Accelerated death benefits are a relatively new option with life insurance. To be eligible for these benefits, you must in some cases be terminally ill or chronically ill. For policyholders with severe health conditions, it may be worthwhile to take advantage of this option.
How do accelerated death benefits work?
When you take accelerated death benefits, you get some of the benefits of your life insurance policy before your death. The insurance company determines the maximum amount, which can be as high as 95% of your death benefit. You make the decision about how much you want in advance.
This is usually only allowed for policyholders who are terminally ill with a life expectancy of at least two years. Even if you have to continue paying your premiums, you will not have to repay the accelerated amount of death. When the death benefit expires, that amount will be deducted from the impact value of your policy.
What are the pros and cons of accelerated death benefits?
- You can use accelerated death benefits for any purpose you choose. If you are seriously ill, these funds can help cover home health care, a nursing home, hospital care or hospice.
- Your beneficiaries will still receive a death benefit, although it will be reduced by your accelerated death benefit.
- Accelerated death benefits are not taxed.
- You must be terminally ill, or in some cases chronically ill, to qualify for faster death benefits.
- Generating a fixed amount of cash with accelerated death benefits can change your financial status, and possibly make you ineligible for Medicaid, supplemental social security or other benefits.
What are the eligibility requirements for accelerated death benefits?
Eligibility requirements for accelerated death benefits may vary depending on both the insurance company and the self-insurance policy. Usually, age is not a factor in eligibility. Family status, veteran status, geographical location, income and assets are not eligible. The main factor is longevity.
Generally, your life expectancy must be two years or less to qualify for this type of benefit. Under certain policies, you may be entitled to faster death benefits with a longer life expectancy if you have a terminal illness. In some cases, you may be eligible for:
- You have a serious illness that will significantly shorten your life expectancy without significant treatment.

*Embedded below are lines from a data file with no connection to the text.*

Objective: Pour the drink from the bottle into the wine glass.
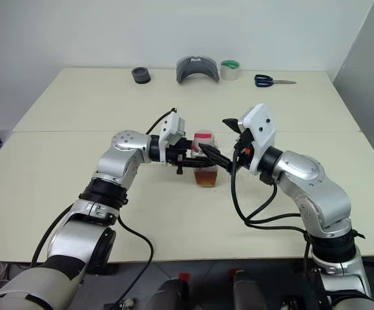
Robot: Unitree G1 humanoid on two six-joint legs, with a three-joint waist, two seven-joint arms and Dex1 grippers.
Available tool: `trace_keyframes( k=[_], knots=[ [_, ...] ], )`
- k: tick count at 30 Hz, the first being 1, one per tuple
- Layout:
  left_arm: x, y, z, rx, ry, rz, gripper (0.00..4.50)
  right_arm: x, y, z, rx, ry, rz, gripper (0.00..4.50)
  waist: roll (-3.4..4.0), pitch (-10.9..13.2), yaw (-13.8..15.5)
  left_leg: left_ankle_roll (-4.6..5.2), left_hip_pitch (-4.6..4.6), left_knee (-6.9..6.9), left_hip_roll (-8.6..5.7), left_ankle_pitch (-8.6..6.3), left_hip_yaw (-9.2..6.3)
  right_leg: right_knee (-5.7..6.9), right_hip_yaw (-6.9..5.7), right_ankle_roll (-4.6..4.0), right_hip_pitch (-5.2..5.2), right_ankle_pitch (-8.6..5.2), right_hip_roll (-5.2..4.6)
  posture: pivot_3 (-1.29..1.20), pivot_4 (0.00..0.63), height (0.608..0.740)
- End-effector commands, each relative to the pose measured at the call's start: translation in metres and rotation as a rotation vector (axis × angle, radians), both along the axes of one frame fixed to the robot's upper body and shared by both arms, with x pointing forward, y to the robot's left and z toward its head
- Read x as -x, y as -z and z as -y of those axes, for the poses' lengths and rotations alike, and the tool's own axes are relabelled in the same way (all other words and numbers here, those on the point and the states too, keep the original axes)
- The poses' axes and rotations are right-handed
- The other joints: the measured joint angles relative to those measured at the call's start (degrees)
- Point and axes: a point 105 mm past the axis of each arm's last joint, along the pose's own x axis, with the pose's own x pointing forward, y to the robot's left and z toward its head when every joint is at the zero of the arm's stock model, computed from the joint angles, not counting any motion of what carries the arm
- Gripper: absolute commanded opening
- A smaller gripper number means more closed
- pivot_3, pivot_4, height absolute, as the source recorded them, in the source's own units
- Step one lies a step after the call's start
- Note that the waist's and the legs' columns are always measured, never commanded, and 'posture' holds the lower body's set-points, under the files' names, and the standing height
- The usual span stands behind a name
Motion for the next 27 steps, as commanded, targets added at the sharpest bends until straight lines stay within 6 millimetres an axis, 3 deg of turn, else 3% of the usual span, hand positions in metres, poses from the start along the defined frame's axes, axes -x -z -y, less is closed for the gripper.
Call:
trace_keyframes(
  k=[1,9,16,19,25,27],
  knots=[
    [-0.001,-0.016,-0.001,0.027,0.005,0.059,1.74,0.013,-0.013,-0.003,-0.027,-0.053,0.03,4.5,0.0,0.0,0.0,0.0,0.0,0.0,0.0,0.0,0.0,0.0,0.0,0.0,0.0,0.0,0.0,0.0,0.15,0.74],
    [0.0,-0.016,-0.001,0.03,0.006,0.06,1.74,-0.002,-0.006,-0.006,0.002,-0.012,-0.025,4.5,0.0,0.0,-0.01,0.0,0.0,0.0,0.0,0.0,0.0,0.01,0.0,0.0,0.0,0.0,0.0,0.0,0.15,0.74],
    [0.0,-0.015,-0.001,0.027,0.006,0.062,1.74,-0.004,-0.008,-0.015,0.003,-0.047,-0.03,4.5,0.0,0.0,-0.02,0.0,0.0,0.0,0.0,0.0,0.0,0.01,0.0,0.0,0.0,0.0,0.0,0.0,0.15,0.74],
    [0.001,-0.014,-0.001,0.026,0.008,0.063,1.74,-0.004,-0.007,-0.019,0.013,-0.06,-0.033,3.95,0.0,0.0,-0.02,0.0,0.0,0.0,0.0,0.0,0.0,0.01,0.0,0.0,0.0,0.0,0.0,0.0,0.15,0.74],
    [0.001,-0.014,-0.001,0.024,0.009,0.065,1.74,-0.005,-0.006,-0.021,0.019,-0.058,-0.029,1.9,0.0,0.0,-0.01,0.0,0.0,0.0,0.0,0.0,0.0,0.01,0.0,0.0,0.0,0.0,0.0,0.0,0.15,0.74],
    [0.001,-0.014,-0.001,0.024,0.009,0.064,1.74,-0.005,-0.005,-0.021,0.031,-0.053,-0.015,1.8,0.0,0.0,-0.02,0.0,0.0,0.0,0.0,0.0,-0.01,0.01,-0.01,0.0,0.0,0.0,0.0,0.0,0.15,0.74]
  ],
)
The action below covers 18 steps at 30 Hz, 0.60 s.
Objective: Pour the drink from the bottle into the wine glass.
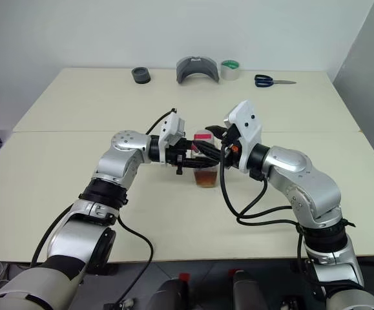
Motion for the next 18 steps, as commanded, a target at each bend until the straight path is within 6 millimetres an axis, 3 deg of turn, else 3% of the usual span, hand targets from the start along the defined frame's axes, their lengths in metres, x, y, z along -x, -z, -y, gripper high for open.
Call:
trace_keyframes(
  k=[1,6,9,14,18],
  knots=[
    [0.001,-0.014,0.0,0.026,0.011,0.058,1.74,0.006,-0.008,-0.005,0.02,-0.02,0.069,1.8,0.0,0.0,-0.01,0.0,0.0,0.0,0.0,0.0,0.01,0.0,0.01,0.0,0.0,0.0,0.0,0.0,0.15,0.74],
    [0.002,-0.013,0.0,0.028,0.01,0.057,1.74,0.008,-0.014,-0.001,0.089,0.025,0.225,1.73,0.0,0.0,0.01,0.0,-0.01,0.0,-0.01,0.0,0.0,0.0,0.0,0.0,-0.01,0.0,0.0,0.0,0.15,0.74],
    [0.002,-0.013,-0.001,0.031,-0.001,0.057,1.74,0.01,-0.019,0.007,0.043,0.063,0.252,1.73,0.0,0.0,0.01,0.0,-0.01,0.0,0.0,0.0,-0.01,0.0,-0.01,0.0,-0.01,0.0,0.0,0.0,0.15,0.74],
    [-0.003,-0.012,-0.011,0.047,-0.065,0.047,1.73,0.011,-0.025,0.046,-0.066,0.226,0.222,1.73,0.0,0.0,0.12,0.0,-0.01,0.0,0.01,0.0,-0.02,0.03,0.01,0.0,-0.01,0.0,-0.04,0.0,0.15,0.74],
    [-0.009,-0.01,-0.022,0.071,-0.143,0.031,1.73,0.006,0.001,0.096,-0.061,0.488,0.146,1.72,0.0,0.0,0.28,0.0,-0.01,-0.02,0.0,0.0,-0.03,0.03,0.0,0.0,0.0,0.0,-0.02,0.0,0.15,0.74]
  ],
)
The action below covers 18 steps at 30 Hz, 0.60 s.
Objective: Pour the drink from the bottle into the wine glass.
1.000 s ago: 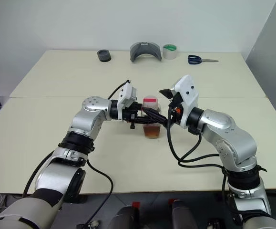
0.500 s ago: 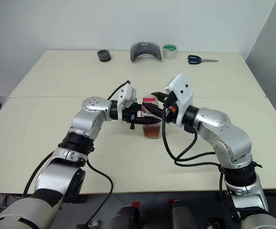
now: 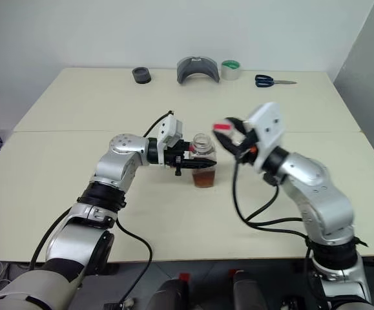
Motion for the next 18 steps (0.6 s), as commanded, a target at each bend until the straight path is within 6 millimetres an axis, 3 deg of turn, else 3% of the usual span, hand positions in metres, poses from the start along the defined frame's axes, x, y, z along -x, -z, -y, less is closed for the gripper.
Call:
trace_keyframes(
  k=[1,4,9,12,17,18],
  knots=[
    [-0.003,-0.019,-0.01,0.052,-0.053,0.059,1.73,0.002,0.018,0.042,-0.011,0.222,-0.042,1.72,0.0,0.0,0.14,0.0,0.0,0.01,0.0,0.0,0.01,0.01,0.01,0.0,0.0,0.0,0.0,0.0,0.15,0.74],
    [-0.005,-0.018,-0.02,0.054,-0.092,0.058,1.73,0.01,0.047,0.067,0.024,0.367,-0.113,1.72,0.0,0.0,0.14,0.0,0.0,0.02,-0.02,0.0,0.06,0.01,0.05,0.0,0.0,0.0,-0.01,0.0,0.15,0.74],
    [-0.006,-0.018,-0.03,0.051,-0.132,0.061,1.73,0.024,0.073,0.083,0.033,0.451,-0.204,1.72,0.0,0.0,-0.18,0.0,0.08,0.0,0.01,0.0,0.12,0.08,0.12,0.0,-0.01,-0.01,0.06,0.0,0.15,0.74],
    [-0.009,-0.018,-0.034,0.049,-0.154,0.064,1.73,0.027,0.087,0.093,0.062,0.487,-0.258,2.75,0.0,0.0,-0.15,0.0,0.08,0.02,0.01,0.0,0.1,0.09,0.1,0.01,0.01,-0.01,0.07,0.0,0.15,0.74],
    [-0.013,-0.018,-0.042,0.052,-0.197,0.072,1.73,0.027,0.094,0.098,0.082,0.501,-0.291,4.48,0.0,0.0,-0.15,0.0,0.08,0.02,0.01,0.0,0.11,0.09,0.1,0.01,0.01,-0.01,0.07,0.0,0.15,0.74],
    [-0.015,-0.019,-0.044,0.057,-0.212,0.074,1.73,0.026,0.093,0.098,0.079,0.499,-0.294,4.5,0.0,0.0,-0.15,0.0,0.08,0.02,0.01,0.0,0.1,0.08,0.1,0.01,0.01,-0.01,0.07,0.0,0.15,0.74]
  ],
)
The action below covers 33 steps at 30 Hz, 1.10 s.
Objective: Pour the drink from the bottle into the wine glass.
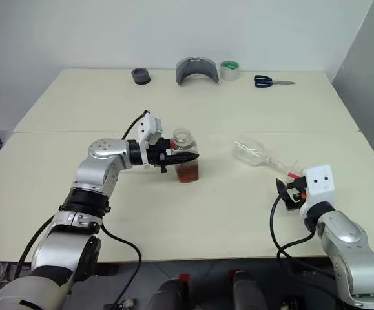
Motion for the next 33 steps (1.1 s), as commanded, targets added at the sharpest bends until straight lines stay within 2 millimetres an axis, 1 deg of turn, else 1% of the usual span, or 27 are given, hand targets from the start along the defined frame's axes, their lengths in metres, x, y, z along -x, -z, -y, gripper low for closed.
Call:
trace_keyframes(
  k=[1,5,8,9,11,13,14,16,18,21,25,29,30,33],
  knots=[
    [-0.005,-0.017,-0.012,0.046,-0.057,0.06,1.73,0.0,-0.012,0.005,0.018,0.009,0.036,4.5,0.0,0.0,0.0,0.0,0.0,0.0,0.0,0.0,0.0,0.0,0.0,0.0,0.0,0.0,0.0,0.0,0.15,0.74],
    [-0.012,-0.019,-0.024,0.069,-0.138,0.065,1.73,0.002,-0.017,0.002,0.057,-0.036,0.035,4.5,0.0,0.0,0.02,0.0,-0.01,0.0,-0.01,0.0,0.0,-0.01,-0.01,0.0,0.0,0.0,-0.01,0.0,0.15,0.74],
    [-0.019,-0.021,-0.035,0.071,-0.218,0.078,1.73,0.001,-0.025,-0.002,0.094,-0.076,0.055,4.5,0.0,0.0,0.01,0.0,-0.01,0.0,0.0,0.0,0.0,-0.01,-0.01,0.0,0.0,0.0,0.0,0.0,0.15,0.74],
    [-0.022,-0.023,-0.042,0.068,-0.26,0.088,1.73,0.001,-0.032,-0.01,0.09,-0.123,0.078,4.5,0.0,0.0,0.0,0.0,0.0,0.01,0.0,0.0,0.01,-0.01,0.0,0.0,0.0,0.0,0.0,0.0,0.15,0.74],
    [-0.031,-0.025,-0.058,0.074,-0.368,0.103,1.73,0.007,-0.047,-0.035,0.057,-0.276,0.114,4.5,0.0,0.0,-0.13,0.0,0.01,0.0,0.0,0.0,0.01,0.0,0.0,0.0,0.0,0.0,0.0,0.0,0.15,0.74],
    [-0.036,-0.027,-0.068,0.075,-0.429,0.111,1.73,0.011,-0.054,-0.05,0.035,-0.372,0.129,4.5,0.0,0.0,-0.17,0.01,0.02,0.0,0.04,0.0,0.0,0.0,-0.01,0.0,0.0,0.0,0.03,0.0,0.15,0.74],
    [-0.039,-0.027,-0.074,0.081,-0.467,0.113,1.73,0.014,-0.059,-0.061,0.012,-0.433,0.136,4.5,0.0,0.0,-0.1,0.0,0.01,0.0,0.03,0.0,-0.05,-0.01,-0.05,0.0,0.0,0.0,0.03,0.0,0.15,0.74],
    [-0.05,-0.03,-0.099,0.089,-0.623,0.129,1.73,0.015,-0.072,-0.095,-0.042,-0.592,0.16,4.5,-0.01,0.0,-0.18,0.0,0.01,0.01,0.01,0.0,-0.04,-0.02,-0.05,0.0,0.04,0.0,0.01,0.0,0.15,0.74],
    [-0.057,-0.033,-0.122,0.095,-0.768,0.151,1.73,0.008,-0.08,-0.12,-0.081,-0.674,0.171,4.5,-0.02,0.01,-0.56,0.01,0.06,0.04,0.05,0.0,0.0,0.0,-0.02,0.01,0.03,0.01,0.03,0.0,0.15,0.74],
    [-0.062,-0.036,-0.142,0.114,-0.897,0.165,1.73,-0.004,-0.081,-0.139,-0.09,-0.707,0.157,4.5,-0.03,0.0,-0.57,0.0,0.07,0.02,0.08,0.0,-0.1,0.05,-0.09,0.0,0.02,0.0,0.08,0.0,0.15,0.74],
    [-0.062,-0.033,-0.161,0.137,-0.993,0.159,1.73,-0.014,-0.078,-0.168,-0.088,-0.779,0.136,4.5,-0.04,0.0,-0.11,-0.01,-0.05,0.04,-0.02,0.0,-0.05,-0.02,-0.07,0.0,-0.04,0.01,-0.16,0.0,0.15,0.74],
    [-0.059,-0.03,-0.169,0.193,-1.032,0.142,1.73,-0.02,-0.076,-0.189,-0.079,-0.823,0.129,4.5,-0.04,-0.01,-0.07,-0.02,-0.05,0.07,-0.03,0.0,-0.08,0.0,-0.1,0.0,-0.05,0.01,-0.18,0.0,0.15,0.74],
    [-0.059,-0.03,-0.171,0.233,-1.041,0.124,1.73,-0.02,-0.075,-0.193,-0.074,-0.831,0.129,4.5,-0.04,-0.01,-0.07,-0.02,-0.05,0.07,-0.03,0.0,-0.08,0.0,-0.1,0.0,-0.05,0.01,-0.16,0.0,0.15,0.74],
    [-0.056,-0.024,-0.174,0.226,-1.048,0.129,1.73,-0.023,-0.074,-0.201,-0.063,-0.842,0.131,4.5,-0.05,-0.01,-0.11,-0.02,-0.05,0.06,-0.02,0.01,-0.07,0.0,-0.1,-0.01,-0.06,0.01,-0.16,0.0,0.15,0.74]
  ],
)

- You can not perform activities in daily life, such as swimming, grooming and getting around and therefore require long-term care services; or
- You are limited to a nursing home.
Policy Requirements for Accelerated Death Benefits
Your state of health and longevity are not the only requirements for faster death benefits. The policy requirements also apply. The impact on your life insurance is the biggest insurance factor. If it's less than $ 25,000, it would not be worth the effort to claim accelerated death benefits for you or your insurance company.
If you are considering receiving faster death benefits, speak to our experienced agent. We can discuss the pros and cons with you and advise you on other available options for life policyholders.